Reproducibility Meets Computational Complexity
COM2 Level 1
SR@LT19 and via zoom (Hybrid)
Abstract:
Randomized algorithms play a central role in modern computing. For many computational tasks, there are randomized algorithms that are simple and more efficient than their deterministic counterparts. Moreover, for several application areas including computations over massive data sets, distributed computing, and cryptography, randomization is a necessity. Despite their wide applicability, a serious drawback of randomized computations, as opposed to the deterministic ones, is their {\em lack of reproducibility}: two different runs of the same randomized algorithm can produce two different valid outputs. Thus a significant question is: can we design randomized algorithms for important computational tasks that are also reproducible?

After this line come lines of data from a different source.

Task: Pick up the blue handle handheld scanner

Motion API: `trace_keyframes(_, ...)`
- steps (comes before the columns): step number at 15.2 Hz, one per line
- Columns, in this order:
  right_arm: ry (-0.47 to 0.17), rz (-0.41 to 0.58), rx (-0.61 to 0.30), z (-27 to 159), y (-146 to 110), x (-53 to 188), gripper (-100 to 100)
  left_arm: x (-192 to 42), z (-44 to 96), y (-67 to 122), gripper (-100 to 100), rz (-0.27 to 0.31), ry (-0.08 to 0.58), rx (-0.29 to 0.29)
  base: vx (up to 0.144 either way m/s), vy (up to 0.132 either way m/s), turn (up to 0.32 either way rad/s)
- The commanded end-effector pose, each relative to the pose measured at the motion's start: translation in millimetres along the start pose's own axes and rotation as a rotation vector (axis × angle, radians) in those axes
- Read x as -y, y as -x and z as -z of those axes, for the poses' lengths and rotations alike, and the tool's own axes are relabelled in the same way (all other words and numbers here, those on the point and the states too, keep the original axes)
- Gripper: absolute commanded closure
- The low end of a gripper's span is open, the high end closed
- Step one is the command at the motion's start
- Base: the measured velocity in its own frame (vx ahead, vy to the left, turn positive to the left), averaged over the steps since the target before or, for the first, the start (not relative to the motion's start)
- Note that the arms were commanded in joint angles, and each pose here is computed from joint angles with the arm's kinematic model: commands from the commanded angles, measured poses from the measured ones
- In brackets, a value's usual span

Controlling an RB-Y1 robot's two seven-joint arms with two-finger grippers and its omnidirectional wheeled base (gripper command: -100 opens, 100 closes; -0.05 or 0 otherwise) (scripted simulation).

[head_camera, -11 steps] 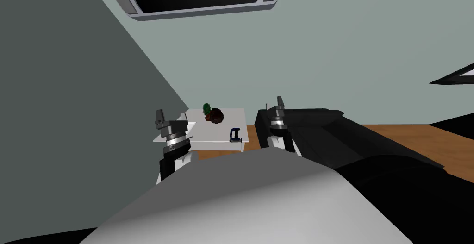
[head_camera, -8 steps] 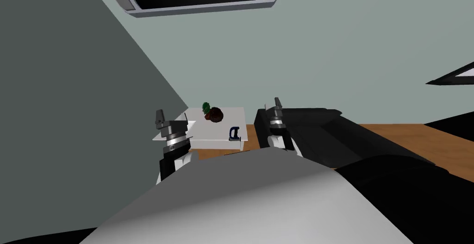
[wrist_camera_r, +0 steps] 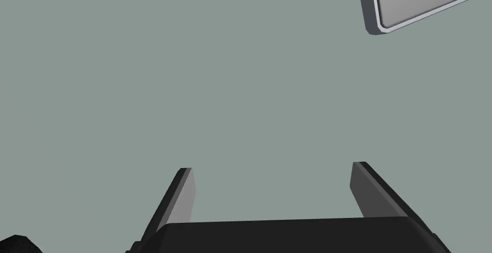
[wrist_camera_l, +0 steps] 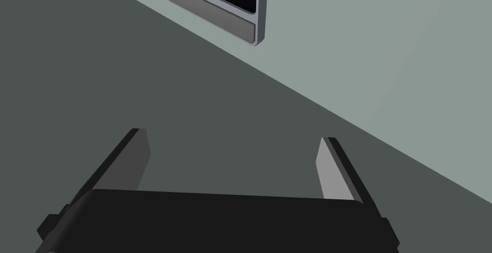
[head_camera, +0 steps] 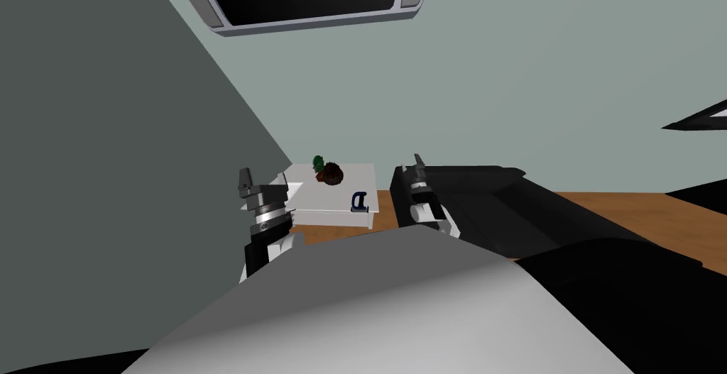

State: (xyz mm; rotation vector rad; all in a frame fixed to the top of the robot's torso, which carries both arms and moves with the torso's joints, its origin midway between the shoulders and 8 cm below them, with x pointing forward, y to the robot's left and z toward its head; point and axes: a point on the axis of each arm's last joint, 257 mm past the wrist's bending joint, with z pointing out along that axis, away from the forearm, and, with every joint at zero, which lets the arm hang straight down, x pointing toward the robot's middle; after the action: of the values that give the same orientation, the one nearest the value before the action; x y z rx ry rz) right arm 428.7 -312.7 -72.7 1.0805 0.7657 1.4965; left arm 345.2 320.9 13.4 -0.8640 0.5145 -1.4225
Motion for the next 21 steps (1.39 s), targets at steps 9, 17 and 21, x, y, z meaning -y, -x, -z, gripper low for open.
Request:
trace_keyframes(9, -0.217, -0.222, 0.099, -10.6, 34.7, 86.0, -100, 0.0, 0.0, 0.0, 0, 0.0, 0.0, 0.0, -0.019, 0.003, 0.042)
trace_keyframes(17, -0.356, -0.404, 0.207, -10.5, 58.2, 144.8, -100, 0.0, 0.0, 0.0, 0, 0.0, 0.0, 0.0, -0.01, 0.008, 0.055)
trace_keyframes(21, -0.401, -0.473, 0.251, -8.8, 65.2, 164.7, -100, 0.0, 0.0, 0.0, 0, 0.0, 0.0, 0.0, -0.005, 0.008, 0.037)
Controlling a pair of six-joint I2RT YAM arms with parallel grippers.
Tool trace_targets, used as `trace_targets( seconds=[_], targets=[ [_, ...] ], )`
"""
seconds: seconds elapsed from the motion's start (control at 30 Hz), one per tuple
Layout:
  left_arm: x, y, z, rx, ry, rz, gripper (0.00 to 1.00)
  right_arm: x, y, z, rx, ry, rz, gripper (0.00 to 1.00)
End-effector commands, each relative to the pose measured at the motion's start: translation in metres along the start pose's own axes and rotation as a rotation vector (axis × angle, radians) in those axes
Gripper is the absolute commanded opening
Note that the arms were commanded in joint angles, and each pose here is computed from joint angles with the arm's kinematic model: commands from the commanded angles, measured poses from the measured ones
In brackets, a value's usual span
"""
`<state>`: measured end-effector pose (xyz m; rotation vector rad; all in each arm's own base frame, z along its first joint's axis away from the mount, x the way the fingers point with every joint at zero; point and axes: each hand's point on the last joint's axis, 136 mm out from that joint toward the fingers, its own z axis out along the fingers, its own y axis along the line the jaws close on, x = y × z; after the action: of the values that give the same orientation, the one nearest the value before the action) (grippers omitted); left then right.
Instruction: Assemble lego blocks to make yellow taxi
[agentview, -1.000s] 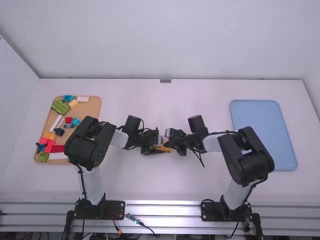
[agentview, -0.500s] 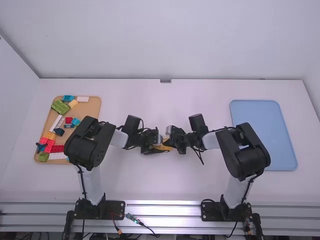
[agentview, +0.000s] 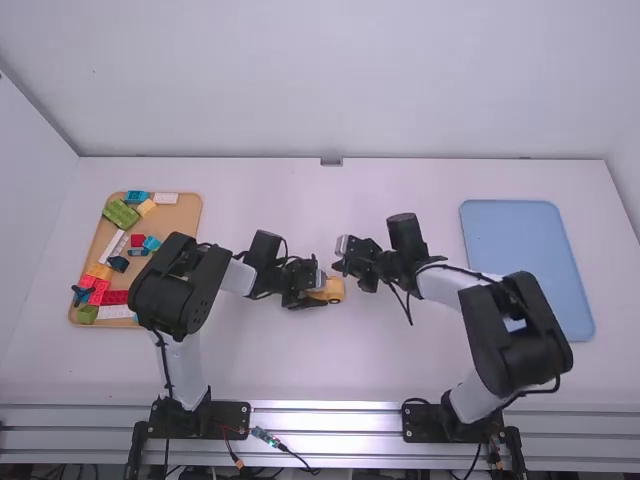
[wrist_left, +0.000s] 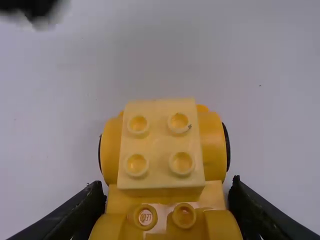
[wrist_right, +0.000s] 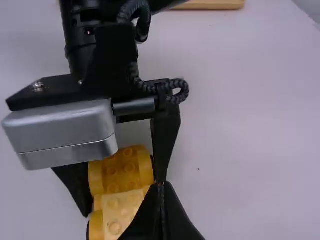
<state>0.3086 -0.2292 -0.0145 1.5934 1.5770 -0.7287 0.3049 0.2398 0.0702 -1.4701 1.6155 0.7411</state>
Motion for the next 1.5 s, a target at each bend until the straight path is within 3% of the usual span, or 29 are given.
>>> trace_targets(
  seconds=[0.0, 0.03, 0.07, 0.13, 0.17, 0.23, 0.27, 0.3, 0.5, 0.6, 0.9, 1.17, 1.4, 1.47],
  targets=[
    [0.007, -0.009, 0.003, 0.019, 0.022, -0.002, 0.66, -0.006, -0.004, -0.012, 0.029, 0.006, 0.005, 0.0],
    [0.007, -0.009, 0.003, 0.02, 0.021, -0.002, 0.66, -0.004, -0.004, -0.015, 0.034, 0.017, 0.017, 0.01],
    [0.007, -0.009, 0.003, 0.02, 0.021, -0.002, 0.67, -0.001, -0.005, -0.021, 0.045, 0.038, 0.04, 0.17],
    [0.007, -0.009, 0.003, 0.019, 0.022, -0.002, 0.69, 0.005, -0.008, -0.027, 0.066, 0.066, 0.082, 0.33],
    [0.007, -0.009, 0.003, 0.02, 0.021, -0.002, 0.7, 0.011, -0.013, -0.035, 0.101, 0.098, 0.132, 0.47],
    [0.007, -0.009, 0.003, 0.02, 0.021, -0.002, 0.71, 0.016, -0.015, -0.042, 0.125, 0.126, 0.167, 0.57],
    [0.007, -0.009, 0.003, 0.02, 0.022, -0.002, 0.73, 0.019, -0.016, -0.047, 0.138, 0.143, 0.189, 0.82],
    [0.007, -0.009, 0.003, 0.02, 0.021, -0.002, 0.76, 0.022, -0.017, -0.051, 0.15, 0.155, 0.215, 0.99],
    [0.007, -0.009, 0.003, 0.02, 0.021, -0.002, 0.84, 0.026, -0.013, -0.06, 0.152, 0.172, 0.273, 1.0],
    [0.007, -0.009, 0.003, 0.019, 0.022, -0.002, 1.0, 0.028, -0.007, -0.061, 0.135, 0.186, 0.293, 1.0],
    [-0.003, 0.006, -0.012, -0.034, 0.013, -0.067, 0.99, 0.026, -0.003, -0.057, 0.12, 0.187, 0.284, 1.0],
    [-0.043, 0.016, -0.059, -0.102, 0.015, -0.013, 0.99, 0.027, -0.005, -0.059, 0.127, 0.187, 0.289, 1.0],
    [-0.043, 0.031, -0.121, -0.306, 0.227, -0.031, 0.99, 0.026, -0.005, -0.059, 0.129, 0.184, 0.286, 1.0],
    [-0.045, 0.056, -0.164, -0.517, 0.29, -0.116, 0.99, 0.025, -0.007, -0.058, 0.132, 0.18, 0.281, 1.0]
  ],
)
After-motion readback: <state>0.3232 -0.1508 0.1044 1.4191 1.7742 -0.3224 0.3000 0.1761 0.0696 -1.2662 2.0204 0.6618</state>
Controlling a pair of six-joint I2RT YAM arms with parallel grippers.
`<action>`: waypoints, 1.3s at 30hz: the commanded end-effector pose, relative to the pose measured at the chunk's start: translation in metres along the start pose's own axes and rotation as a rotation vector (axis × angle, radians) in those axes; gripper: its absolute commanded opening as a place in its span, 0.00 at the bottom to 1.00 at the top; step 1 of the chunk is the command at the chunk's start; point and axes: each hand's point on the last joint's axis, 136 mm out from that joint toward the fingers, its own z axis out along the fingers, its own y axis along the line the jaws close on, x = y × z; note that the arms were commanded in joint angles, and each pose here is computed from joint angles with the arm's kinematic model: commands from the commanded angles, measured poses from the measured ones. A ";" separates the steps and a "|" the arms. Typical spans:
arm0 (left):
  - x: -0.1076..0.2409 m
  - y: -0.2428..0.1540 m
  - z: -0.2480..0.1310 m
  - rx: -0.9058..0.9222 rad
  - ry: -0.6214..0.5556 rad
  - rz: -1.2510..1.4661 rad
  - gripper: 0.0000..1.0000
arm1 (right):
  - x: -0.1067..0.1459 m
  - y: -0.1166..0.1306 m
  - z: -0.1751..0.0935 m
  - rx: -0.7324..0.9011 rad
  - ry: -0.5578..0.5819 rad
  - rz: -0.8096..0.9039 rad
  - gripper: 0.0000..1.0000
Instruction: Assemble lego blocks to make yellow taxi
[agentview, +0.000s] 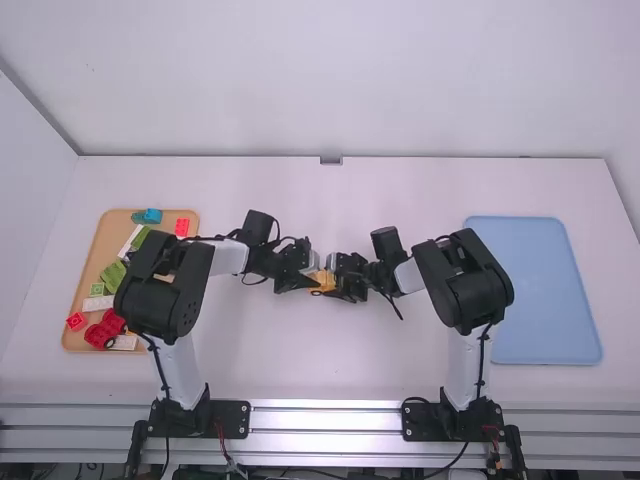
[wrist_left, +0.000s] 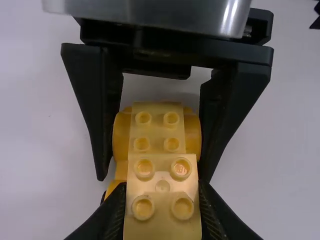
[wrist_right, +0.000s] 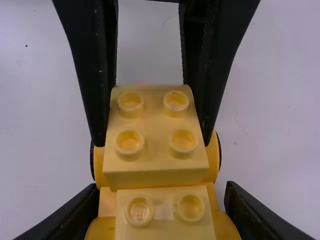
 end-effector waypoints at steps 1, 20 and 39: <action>0.011 0.001 0.004 -0.018 0.077 0.019 0.15 | 0.005 0.006 0.003 -0.025 0.009 -0.009 0.50; 0.004 -0.004 0.009 0.006 0.062 0.031 0.55 | 0.004 0.009 0.003 -0.035 0.002 -0.014 0.52; -0.036 0.009 -0.025 0.000 -0.043 0.015 0.47 | 0.005 0.008 0.003 -0.033 0.004 -0.014 0.52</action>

In this talk, I will introduce {\em pseudo-determinism}, a notion that formalizes reproducibility in randomized algorithms, and show how the task of designing pseudo-deterministic algorithms is fundamentally related to certain well-investigated issues in computational complexity theory. This is joint work with Peter Dixon, Aduri Pavan, and Jason Vander Woude.
Biodata:
Vinodchandran Variyam is a Professor in the School of Computing, University of Nebraska-Lincoln. Prof. Variyam is broadly interested in computer science topics wherever there is a fundamental efficiency concern. Concretely, his research spans multiple areas of core computer science topics including computational complexity theory, machine learning, and large data management. His contributions to complexity theory have played a significant role in advancing the state-of-the-art in several topics including derandomization, circuit complexity, space-limited computations, and Kolmogorov complexity.